## Data block:
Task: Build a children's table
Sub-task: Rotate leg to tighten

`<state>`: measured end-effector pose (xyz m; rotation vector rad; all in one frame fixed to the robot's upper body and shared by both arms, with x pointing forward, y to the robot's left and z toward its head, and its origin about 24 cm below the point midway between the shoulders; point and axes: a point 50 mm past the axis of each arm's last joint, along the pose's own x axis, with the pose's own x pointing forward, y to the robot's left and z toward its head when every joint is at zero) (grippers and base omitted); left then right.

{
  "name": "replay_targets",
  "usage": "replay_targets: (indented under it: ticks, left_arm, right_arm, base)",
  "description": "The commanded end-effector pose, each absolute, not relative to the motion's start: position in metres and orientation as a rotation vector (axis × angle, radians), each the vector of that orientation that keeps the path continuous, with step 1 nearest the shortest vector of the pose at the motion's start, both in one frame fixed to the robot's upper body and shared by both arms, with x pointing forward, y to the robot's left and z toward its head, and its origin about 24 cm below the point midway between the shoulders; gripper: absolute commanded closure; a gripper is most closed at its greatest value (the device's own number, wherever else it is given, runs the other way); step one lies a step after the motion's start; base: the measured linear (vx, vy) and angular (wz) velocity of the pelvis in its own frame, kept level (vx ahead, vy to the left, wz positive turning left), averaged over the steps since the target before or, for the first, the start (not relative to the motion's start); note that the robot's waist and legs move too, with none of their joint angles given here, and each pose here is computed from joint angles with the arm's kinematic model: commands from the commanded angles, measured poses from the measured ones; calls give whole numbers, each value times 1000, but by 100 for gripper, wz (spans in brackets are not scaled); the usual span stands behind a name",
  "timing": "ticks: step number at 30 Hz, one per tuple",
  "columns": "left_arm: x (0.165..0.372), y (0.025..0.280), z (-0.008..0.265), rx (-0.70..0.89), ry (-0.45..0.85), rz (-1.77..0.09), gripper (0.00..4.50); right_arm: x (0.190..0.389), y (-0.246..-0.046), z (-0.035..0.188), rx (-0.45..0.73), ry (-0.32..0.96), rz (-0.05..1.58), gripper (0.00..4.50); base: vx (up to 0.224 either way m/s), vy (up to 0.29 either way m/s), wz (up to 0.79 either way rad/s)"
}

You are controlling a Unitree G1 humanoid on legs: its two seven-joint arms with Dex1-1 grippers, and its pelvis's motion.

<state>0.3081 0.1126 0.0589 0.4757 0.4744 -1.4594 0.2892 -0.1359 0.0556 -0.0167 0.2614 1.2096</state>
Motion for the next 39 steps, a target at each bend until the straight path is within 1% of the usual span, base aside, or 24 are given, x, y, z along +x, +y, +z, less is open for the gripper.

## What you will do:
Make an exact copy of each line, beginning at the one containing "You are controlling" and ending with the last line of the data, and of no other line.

## Solved exercise:
You are controlling a Unitree G1 humanoid on legs: its two seven-joint arms with Dex1-1 grippers, and its pelvis's motion.

<state>0.3081 0.1126 0.0589 0.4757 0.4744 -1.4594 0.2892 -0.1359 0.0556 -0.0167 0.2614 1.2096</state>
Motion for the next 39 steps, a target at each bend until the straight path is within 1% of the usual span, base aside, or 24 are given, x, y, z along +x, +y, +z, less is open for the gripper.

What appears above is the full answer.